WHAT YOU SHOULD DO: Below are some records. Copy every line in them that holds "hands".

RECORDS FOR PROCESSING:

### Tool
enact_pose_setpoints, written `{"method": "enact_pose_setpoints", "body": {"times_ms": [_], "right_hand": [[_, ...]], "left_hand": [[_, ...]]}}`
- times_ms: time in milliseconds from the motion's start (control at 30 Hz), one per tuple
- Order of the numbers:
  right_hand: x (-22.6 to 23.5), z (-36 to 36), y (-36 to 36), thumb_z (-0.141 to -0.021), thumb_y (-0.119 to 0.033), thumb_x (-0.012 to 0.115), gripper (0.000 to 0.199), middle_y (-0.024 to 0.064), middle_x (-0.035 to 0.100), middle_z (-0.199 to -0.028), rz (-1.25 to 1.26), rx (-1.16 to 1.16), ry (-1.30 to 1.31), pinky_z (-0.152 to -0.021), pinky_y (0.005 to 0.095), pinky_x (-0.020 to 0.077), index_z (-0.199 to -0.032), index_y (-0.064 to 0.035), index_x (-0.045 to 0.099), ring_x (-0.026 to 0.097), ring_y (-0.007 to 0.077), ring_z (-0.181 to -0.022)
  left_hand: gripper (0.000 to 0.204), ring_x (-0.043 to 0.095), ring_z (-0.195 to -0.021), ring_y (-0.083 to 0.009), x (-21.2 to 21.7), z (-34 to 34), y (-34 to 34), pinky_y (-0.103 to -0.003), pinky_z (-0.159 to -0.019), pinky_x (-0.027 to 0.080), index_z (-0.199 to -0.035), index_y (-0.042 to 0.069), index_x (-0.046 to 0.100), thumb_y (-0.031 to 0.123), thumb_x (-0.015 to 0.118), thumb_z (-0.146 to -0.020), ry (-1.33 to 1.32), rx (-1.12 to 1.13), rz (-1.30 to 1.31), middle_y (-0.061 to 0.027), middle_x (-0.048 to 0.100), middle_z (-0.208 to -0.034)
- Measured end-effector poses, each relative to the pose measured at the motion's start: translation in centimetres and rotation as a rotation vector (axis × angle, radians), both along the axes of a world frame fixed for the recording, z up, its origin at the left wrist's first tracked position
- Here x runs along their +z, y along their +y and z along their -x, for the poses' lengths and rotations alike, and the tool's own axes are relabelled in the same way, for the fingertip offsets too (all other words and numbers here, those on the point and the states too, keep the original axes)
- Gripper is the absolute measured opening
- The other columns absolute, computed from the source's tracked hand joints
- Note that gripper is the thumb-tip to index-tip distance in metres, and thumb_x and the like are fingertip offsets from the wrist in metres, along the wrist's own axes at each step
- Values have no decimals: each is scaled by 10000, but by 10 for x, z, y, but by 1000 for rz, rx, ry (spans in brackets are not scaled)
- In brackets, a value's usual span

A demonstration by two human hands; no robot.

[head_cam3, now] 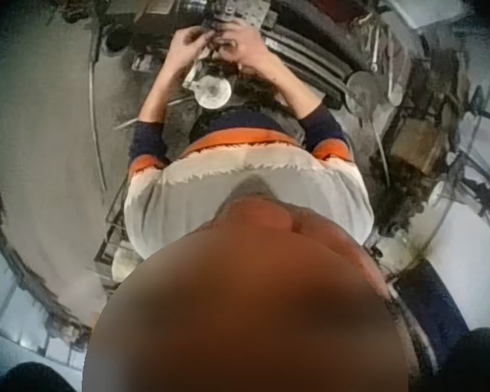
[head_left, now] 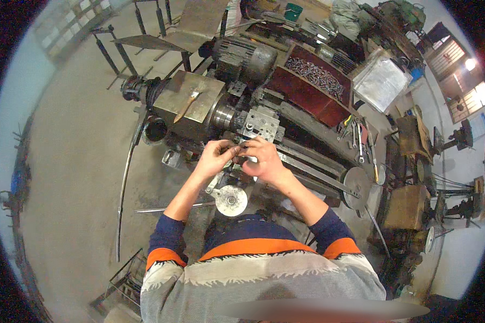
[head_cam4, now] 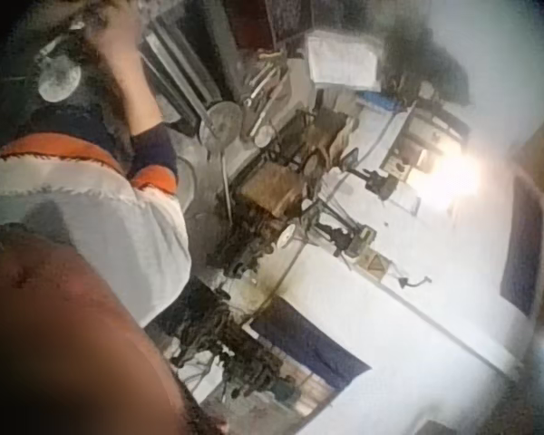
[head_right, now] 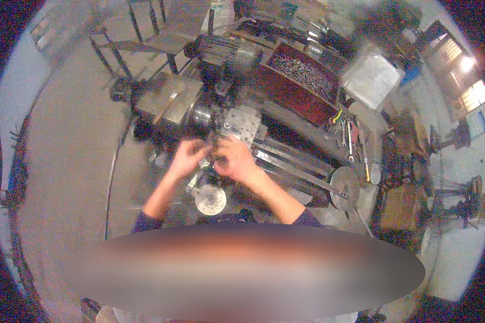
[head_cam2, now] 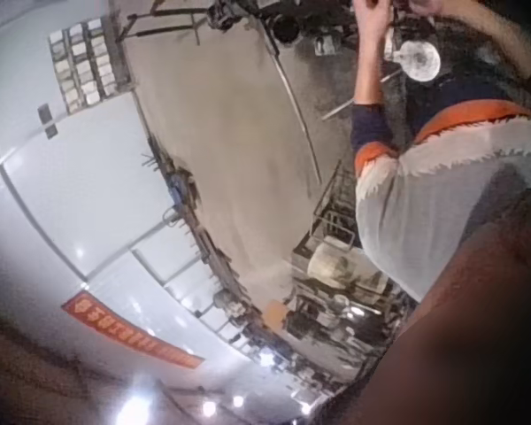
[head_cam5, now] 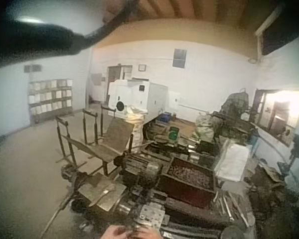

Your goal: The person operates a metal lathe, repeatedly inserting small metal rods into the chuck, machining them, and removing the finished pieces. The person places the finished pieces into a metal basket on the floor.

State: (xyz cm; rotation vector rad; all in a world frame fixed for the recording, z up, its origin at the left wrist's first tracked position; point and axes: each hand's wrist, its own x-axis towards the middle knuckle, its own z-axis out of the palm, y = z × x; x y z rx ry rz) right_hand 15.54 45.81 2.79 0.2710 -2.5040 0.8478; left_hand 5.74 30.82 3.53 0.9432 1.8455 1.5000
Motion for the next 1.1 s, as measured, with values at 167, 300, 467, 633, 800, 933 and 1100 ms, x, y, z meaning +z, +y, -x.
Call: {"method": "enact_pose_setpoints", "body": {"times_ms": [167, 300, 467, 633, 800, 933, 1100], "right_hand": [[7, 22, 4, -505, -85, 593, 224, 76, 619, -779, -36, 142, -145, -622, 338, 457, -722, -58, 640, 552, 262, -710], [12, 52, 10, -534, -123, 598, 192, 70, 629, -769, -122, 177, -253, -649, 338, 459, -712, -83, 658, 554, 258, -743], [-25, 105, 55, -539, -190, 595, 177, 87, 633, -730, -445, -163, -472, -657, 345, 471, -667, -100, 677, 579, 274, -741], [-60, 127, 62, -527, -197, 599, 214, 125, 620, -687, -279, -137, -497, -622, 352, 485, -688, -78, 673, 602, 284, -656], [-57, 131, 48, -539, -192, 594, 217, 150, 616, -726, -293, -187, -520, -691, 356, 470, -698, -67, 674, 587, 306, -726], [-60, 134, 49, -543, -180, 584, 211, 155, 610, -700, -390, -116, -414, -666, 373, 472, -677, -37, 663, 582, 314, -681], [-53, 132, 49, -558, -211, 623, 215, 185, 584, -651, -240, -104, -481, -605, 405, 474, -657, -21, 643, 576, 340, -643]], "left_hand": [[176, 575, -648, -106, -6, 19, -12, -248, -591, 448, -851, -39, 594, 128, 551, -815, 71, -54, -59, -66, 614, -694], [216, 576, -683, -110, 5, 28, -34, -252, -606, 452, -948, -34, 562, 130, 561, -809, 133, -27, 77, -80, 615, -751], [274, 611, -741, -181, 10, 70, -116, -298, -662, 471, -986, -29, 554, 166, 568, -795, 302, 376, 164, -141, 627, -812], [280, 617, -710, -265, -5, 91, -243, -328, -637, 461, -968, -8, 563, 199, 559, -780, 670, 686, 589, -170, 617, -747], [315, 597, -722, -320, -49, 69, -318, -398, -642, 454, -996, 25, 569, 243, 574, -769, 541, 744, 860, -181, 606, -737], [261, 592, -727, -331, -74, 66, -315, -416, -639, 458, -908, 28, 568, 228, 581, -741, 437, 634, 997, -188, 596, -733], [142, 592, -692, -329, -106, 97, -323, -429, -626, 468, -802, 44, 586, 136, 570, -695, 708, 651, 1152, -180, 597, -722]]}}
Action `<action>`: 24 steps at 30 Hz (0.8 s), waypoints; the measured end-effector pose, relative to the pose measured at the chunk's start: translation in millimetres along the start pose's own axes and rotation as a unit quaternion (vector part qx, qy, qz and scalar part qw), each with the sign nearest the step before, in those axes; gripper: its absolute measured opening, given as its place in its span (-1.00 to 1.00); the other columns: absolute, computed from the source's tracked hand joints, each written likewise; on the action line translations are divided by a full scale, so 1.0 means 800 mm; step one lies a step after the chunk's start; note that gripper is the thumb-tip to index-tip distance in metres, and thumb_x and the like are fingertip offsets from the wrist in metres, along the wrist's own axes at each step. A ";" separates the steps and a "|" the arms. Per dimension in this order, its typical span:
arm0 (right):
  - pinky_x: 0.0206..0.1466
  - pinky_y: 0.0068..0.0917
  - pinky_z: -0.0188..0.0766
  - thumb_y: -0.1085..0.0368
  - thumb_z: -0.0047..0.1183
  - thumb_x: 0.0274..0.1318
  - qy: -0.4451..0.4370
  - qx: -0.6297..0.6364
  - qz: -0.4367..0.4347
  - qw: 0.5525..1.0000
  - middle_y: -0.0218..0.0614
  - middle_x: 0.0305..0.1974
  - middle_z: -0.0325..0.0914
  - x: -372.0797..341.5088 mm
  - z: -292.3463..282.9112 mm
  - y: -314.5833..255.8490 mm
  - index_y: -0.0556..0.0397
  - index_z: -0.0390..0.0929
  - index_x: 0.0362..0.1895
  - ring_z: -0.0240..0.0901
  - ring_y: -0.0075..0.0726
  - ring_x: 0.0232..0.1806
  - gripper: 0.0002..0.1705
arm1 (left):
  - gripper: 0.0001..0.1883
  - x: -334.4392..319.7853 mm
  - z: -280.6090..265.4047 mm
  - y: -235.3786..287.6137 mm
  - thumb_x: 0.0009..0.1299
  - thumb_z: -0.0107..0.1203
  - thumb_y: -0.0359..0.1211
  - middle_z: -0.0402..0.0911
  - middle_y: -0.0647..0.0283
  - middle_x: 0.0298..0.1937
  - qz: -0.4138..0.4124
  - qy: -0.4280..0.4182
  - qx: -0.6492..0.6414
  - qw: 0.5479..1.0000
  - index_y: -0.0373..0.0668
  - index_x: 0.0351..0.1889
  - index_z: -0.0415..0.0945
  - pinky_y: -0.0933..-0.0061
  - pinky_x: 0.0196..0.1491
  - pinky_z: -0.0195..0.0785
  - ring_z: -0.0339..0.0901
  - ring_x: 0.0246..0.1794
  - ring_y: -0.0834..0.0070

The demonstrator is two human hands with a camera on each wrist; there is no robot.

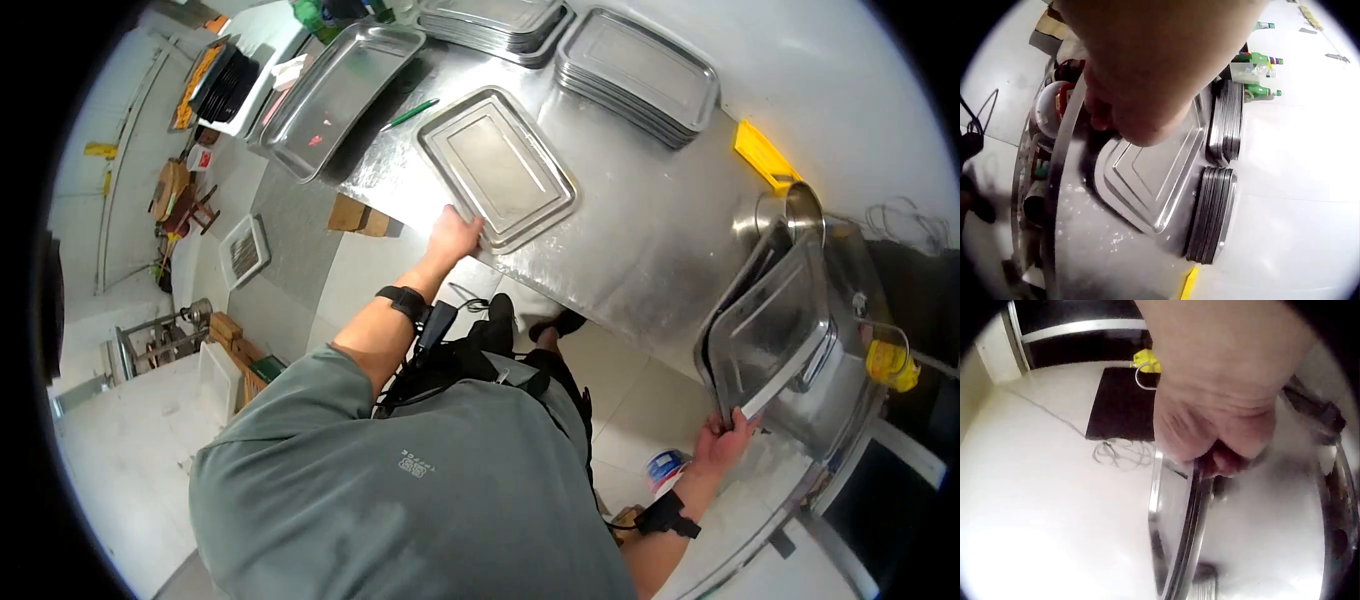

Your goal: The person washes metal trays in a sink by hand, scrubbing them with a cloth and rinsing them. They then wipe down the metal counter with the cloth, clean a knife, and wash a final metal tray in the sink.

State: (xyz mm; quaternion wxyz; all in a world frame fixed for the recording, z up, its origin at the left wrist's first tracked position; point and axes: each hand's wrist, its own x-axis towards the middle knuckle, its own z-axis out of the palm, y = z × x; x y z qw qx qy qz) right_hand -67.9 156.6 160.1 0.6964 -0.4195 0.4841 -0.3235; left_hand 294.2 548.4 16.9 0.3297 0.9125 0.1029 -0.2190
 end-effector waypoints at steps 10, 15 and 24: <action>-0.59 -0.57 0.04 0.53 -0.09 0.11 0.117 0.153 -0.049 0.980 -0.40 -0.40 0.26 0.028 -0.209 -0.032 -0.09 0.27 0.05 0.07 -0.50 -0.55 -0.59 | -0.69 -0.053 0.011 0.061 0.35 -0.07 -0.36 0.52 0.06 -0.26 0.069 0.025 -0.356 0.932 -0.42 -0.07 0.29 0.37 -0.46 0.43 0.49 -0.35 0.43; -0.60 -0.58 0.02 0.50 -0.10 0.13 0.184 0.137 -0.045 0.972 -0.40 -0.39 0.23 0.051 -0.266 -0.069 -0.01 0.29 0.00 0.05 -0.51 -0.53 -0.67 | -0.70 -0.164 0.036 0.145 0.40 -0.04 -0.24 0.44 0.20 -0.43 0.109 0.044 -0.384 0.916 -0.35 -0.17 0.33 0.44 -0.57 0.30 0.39 -0.54 0.49; -0.54 -0.59 0.07 0.49 -0.10 0.11 0.077 0.152 -0.084 0.982 -0.40 -0.28 0.30 0.124 -0.423 -0.144 -0.06 0.25 0.19 0.09 -0.56 -0.48 -0.48 | -0.71 -0.369 0.190 0.360 0.48 -0.11 -0.23 0.53 0.19 -0.24 0.119 -0.184 -0.460 0.860 -0.29 -0.06 0.35 0.46 -0.39 0.43 0.53 -0.37 0.47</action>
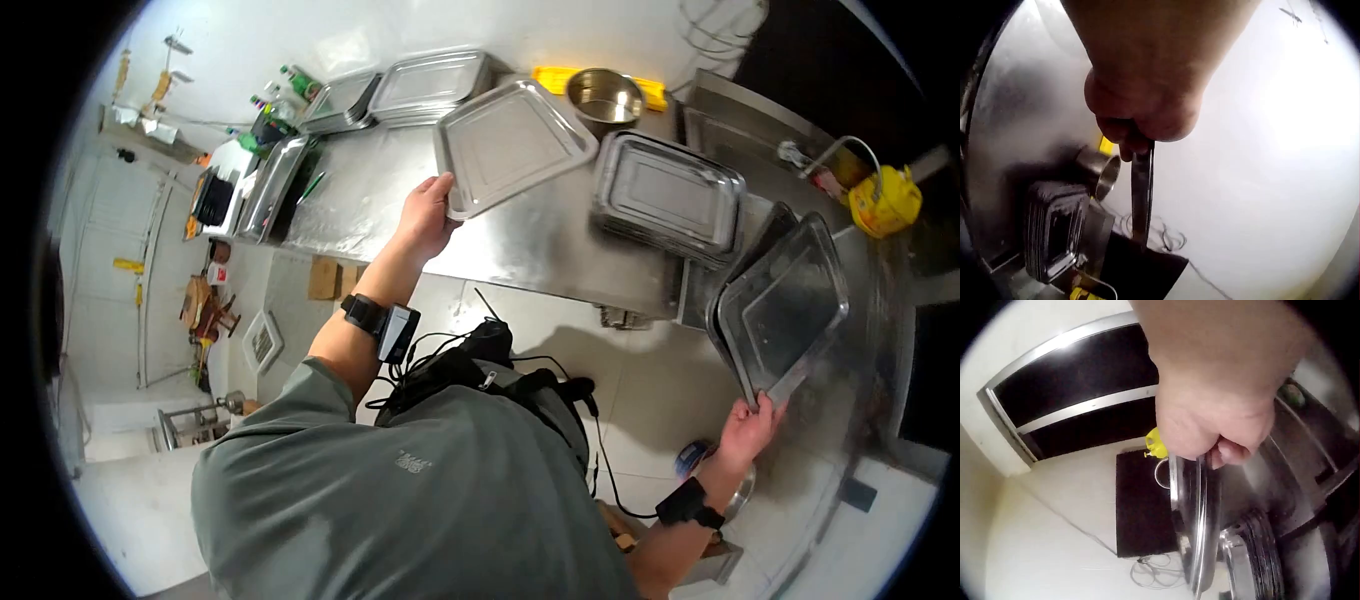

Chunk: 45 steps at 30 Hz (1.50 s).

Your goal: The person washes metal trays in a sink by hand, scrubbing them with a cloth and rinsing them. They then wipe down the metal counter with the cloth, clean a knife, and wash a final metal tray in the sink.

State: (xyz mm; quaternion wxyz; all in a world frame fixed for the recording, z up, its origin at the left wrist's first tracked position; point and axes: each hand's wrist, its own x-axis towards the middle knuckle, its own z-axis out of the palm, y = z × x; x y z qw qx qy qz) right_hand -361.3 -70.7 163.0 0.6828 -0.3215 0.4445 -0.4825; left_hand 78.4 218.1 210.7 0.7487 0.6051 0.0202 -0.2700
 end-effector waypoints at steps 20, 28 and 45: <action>-0.64 -0.59 0.05 0.49 -0.08 0.02 0.189 -0.066 0.003 0.980 -0.40 -0.50 0.23 0.218 -0.134 -0.154 -0.07 0.27 0.14 0.08 -0.53 -0.61 -0.48 | -0.64 0.009 0.528 -0.241 0.44 -0.10 -0.23 0.54 -0.16 -0.48 -0.007 -0.279 0.340 0.898 -0.45 -0.13 0.29 0.15 -0.37 0.45 0.60 -0.55 0.13; -0.66 -0.59 0.02 0.49 -0.08 0.04 0.171 -0.109 0.064 0.977 -0.46 -0.52 0.22 0.329 -0.130 -0.169 -0.12 0.31 -0.12 0.07 -0.52 -0.65 -0.70 | -0.56 0.031 0.592 -0.334 0.43 -0.11 -0.18 0.55 -0.28 -0.29 -0.019 -0.285 0.392 0.874 -0.49 -0.04 0.25 0.01 -0.13 0.40 0.56 -0.21 -0.10; -0.56 -0.43 0.10 0.48 -0.10 0.10 -0.085 -0.176 0.305 0.932 -0.32 -0.27 0.24 0.620 -0.154 -0.151 -0.20 -0.10 0.46 0.06 -0.42 -0.55 -0.15 | -0.72 0.033 0.702 -0.405 0.35 -0.02 -0.31 0.47 -0.09 -0.13 -0.104 -0.055 0.411 0.904 -0.28 -0.07 0.46 0.16 -0.12 0.36 0.47 -0.14 0.09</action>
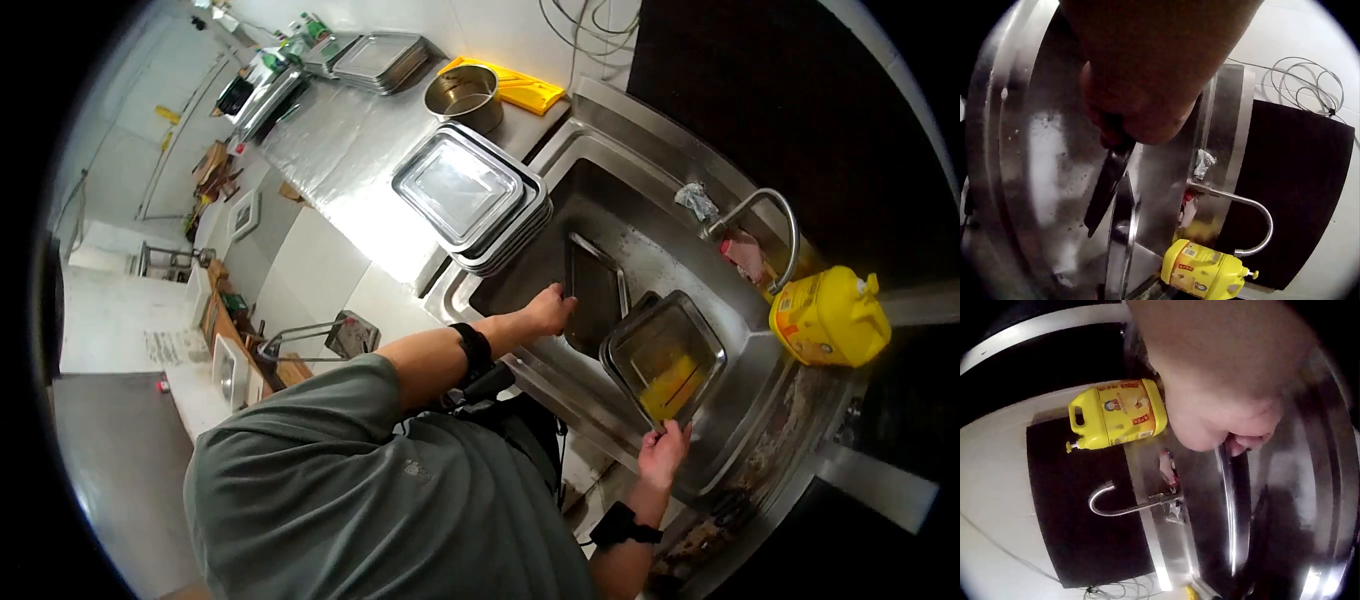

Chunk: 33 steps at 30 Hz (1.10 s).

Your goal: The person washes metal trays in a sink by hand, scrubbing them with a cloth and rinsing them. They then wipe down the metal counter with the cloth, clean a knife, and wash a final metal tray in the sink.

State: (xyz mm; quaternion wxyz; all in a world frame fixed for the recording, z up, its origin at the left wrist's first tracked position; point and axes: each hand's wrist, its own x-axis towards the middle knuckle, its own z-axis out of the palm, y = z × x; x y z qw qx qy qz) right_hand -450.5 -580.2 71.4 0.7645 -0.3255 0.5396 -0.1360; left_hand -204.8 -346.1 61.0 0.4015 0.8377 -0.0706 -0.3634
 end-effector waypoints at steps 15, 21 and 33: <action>-0.70 -0.55 0.07 0.41 -0.08 0.03 0.008 -0.067 0.040 0.997 -0.46 -0.55 0.26 0.039 0.012 0.034 -0.11 0.40 -0.13 0.18 -0.49 -0.64 -0.73 | -0.72 0.107 0.068 -0.055 0.25 -0.01 -0.34 0.50 0.01 0.02 0.261 -0.046 0.564 0.782 -0.29 -0.14 0.50 0.28 0.04 0.33 0.46 0.05 0.18; -0.59 -0.54 0.13 0.44 -0.08 0.06 0.016 -0.073 0.041 0.996 -0.43 -0.42 0.29 0.083 0.073 0.050 -0.11 0.35 -0.04 0.17 -0.46 -0.57 -0.66 | -0.66 0.122 0.073 -0.078 0.32 -0.02 -0.26 0.56 -0.14 -0.07 -0.022 0.115 0.173 0.978 -0.32 -0.06 0.44 0.09 0.02 0.39 0.50 0.00 -0.06; -0.62 -0.54 0.19 0.47 -0.12 0.09 0.047 -0.117 0.056 0.990 -0.44 -0.40 0.33 0.101 0.077 0.056 -0.21 0.31 -0.13 0.21 -0.47 -0.58 -0.72 | -0.75 0.119 0.086 -0.092 0.22 0.03 -0.37 0.58 0.01 0.00 -0.066 0.090 0.030 0.993 -0.18 -0.18 0.62 0.30 0.07 0.39 0.55 -0.03 0.17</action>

SOLUTION TO THE PROBLEM:
A demonstration by two human hands; no robot.
The demonstrator is two human hands with a camera on each wrist; there is no robot.

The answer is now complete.